Die Breite begann an den Ufern zuzufrieren. Jeden Tag wurde es kälter. Noch ein paar Frostnächte, und eines Morgens würde der Fluß ganz unter dem Eis verschwunden sein. Dann waren die Wassergräben kein Schutz mehr für die Garnison. Aber so lange würden sie ohnehin nicht mehr zu leben haben.

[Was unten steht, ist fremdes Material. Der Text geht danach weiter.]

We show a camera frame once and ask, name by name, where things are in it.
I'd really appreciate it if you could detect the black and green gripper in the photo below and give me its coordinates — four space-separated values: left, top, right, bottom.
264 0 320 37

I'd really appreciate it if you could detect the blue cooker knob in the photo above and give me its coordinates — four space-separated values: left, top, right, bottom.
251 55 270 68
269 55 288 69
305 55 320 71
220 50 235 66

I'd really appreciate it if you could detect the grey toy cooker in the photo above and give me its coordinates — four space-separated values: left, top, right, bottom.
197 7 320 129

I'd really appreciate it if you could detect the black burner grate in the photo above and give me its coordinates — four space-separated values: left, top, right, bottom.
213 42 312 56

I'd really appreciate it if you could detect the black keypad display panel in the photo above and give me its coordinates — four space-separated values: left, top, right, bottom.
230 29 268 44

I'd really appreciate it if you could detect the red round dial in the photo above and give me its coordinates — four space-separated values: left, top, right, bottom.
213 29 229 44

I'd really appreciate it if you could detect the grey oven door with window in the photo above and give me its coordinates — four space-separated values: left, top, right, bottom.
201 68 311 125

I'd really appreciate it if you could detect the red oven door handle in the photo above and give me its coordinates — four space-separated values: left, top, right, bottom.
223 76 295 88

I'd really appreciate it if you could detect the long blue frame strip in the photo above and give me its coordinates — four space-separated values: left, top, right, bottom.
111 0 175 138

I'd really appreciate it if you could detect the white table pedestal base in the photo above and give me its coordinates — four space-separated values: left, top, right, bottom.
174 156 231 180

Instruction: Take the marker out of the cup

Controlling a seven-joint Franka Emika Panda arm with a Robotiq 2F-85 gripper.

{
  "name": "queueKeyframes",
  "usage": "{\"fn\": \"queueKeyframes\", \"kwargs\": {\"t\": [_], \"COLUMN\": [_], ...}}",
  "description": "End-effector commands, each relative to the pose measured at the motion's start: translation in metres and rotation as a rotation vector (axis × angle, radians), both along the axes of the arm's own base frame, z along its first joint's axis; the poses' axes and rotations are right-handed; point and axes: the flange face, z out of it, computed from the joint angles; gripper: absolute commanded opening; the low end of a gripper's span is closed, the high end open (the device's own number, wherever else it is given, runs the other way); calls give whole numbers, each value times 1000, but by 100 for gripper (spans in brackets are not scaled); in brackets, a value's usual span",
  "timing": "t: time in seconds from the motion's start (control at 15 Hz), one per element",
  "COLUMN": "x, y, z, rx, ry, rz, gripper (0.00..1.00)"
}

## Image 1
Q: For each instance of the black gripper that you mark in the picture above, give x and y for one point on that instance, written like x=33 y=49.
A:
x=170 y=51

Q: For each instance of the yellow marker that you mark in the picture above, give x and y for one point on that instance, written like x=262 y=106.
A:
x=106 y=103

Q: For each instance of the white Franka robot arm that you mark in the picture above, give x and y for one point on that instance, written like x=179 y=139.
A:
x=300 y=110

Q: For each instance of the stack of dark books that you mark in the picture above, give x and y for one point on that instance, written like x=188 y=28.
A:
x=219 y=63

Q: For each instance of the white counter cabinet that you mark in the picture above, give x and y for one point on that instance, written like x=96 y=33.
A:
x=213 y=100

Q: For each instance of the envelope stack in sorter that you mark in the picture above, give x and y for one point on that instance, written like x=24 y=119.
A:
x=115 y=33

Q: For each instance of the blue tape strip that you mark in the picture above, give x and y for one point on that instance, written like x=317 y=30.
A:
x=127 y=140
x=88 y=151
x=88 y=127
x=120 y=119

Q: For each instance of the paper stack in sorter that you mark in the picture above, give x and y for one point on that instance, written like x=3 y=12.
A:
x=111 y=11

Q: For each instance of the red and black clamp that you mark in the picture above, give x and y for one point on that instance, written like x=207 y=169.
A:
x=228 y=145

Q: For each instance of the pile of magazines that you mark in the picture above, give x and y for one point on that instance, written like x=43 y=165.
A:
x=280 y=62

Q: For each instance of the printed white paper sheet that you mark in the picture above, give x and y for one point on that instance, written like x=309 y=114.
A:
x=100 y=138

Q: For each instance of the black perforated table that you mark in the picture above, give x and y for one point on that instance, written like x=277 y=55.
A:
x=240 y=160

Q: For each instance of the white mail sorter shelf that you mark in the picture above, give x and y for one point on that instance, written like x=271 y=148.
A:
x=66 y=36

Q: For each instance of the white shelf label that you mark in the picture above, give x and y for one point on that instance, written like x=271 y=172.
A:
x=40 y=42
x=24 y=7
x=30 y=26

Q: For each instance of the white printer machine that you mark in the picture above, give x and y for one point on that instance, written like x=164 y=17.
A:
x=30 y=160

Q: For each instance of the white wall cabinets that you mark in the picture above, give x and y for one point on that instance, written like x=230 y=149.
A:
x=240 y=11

Marcian wandte sich um, öffnete die schwere Falltür und stieg die Wendeltreppe hinab, um Himgi zu besuchen. Die Therbuniten hatten sich an seinem Bein zu schaffen gemacht und noch ein Stück vom Knochen abgesägt. Danach hatte den Zwergenhauptmann ein schweres Fieber befallen.
Vielleicht sollte er Himgi seine Suppe schenken? Die Rationen der Kranken waren viel zu klein, um sie wieder auf die Beine zu bringen. Immer mehr starben jetzt schon an leichten Verletzungen. Der Hunger, die Krankheiten und dann auch noch eine Wunde, das war zuviel. Aber Himgi sollte leben!
»Warum wirst du mit deiner Arbeit nicht fertig, alter Mann?« Gamba spielte unruhig mit einem Lederriemen und beobachtete den Alchimisten, wie er Pulver mischte und dann in ein Faß mit einer übel stinkenden Flüssigkeit einrührte.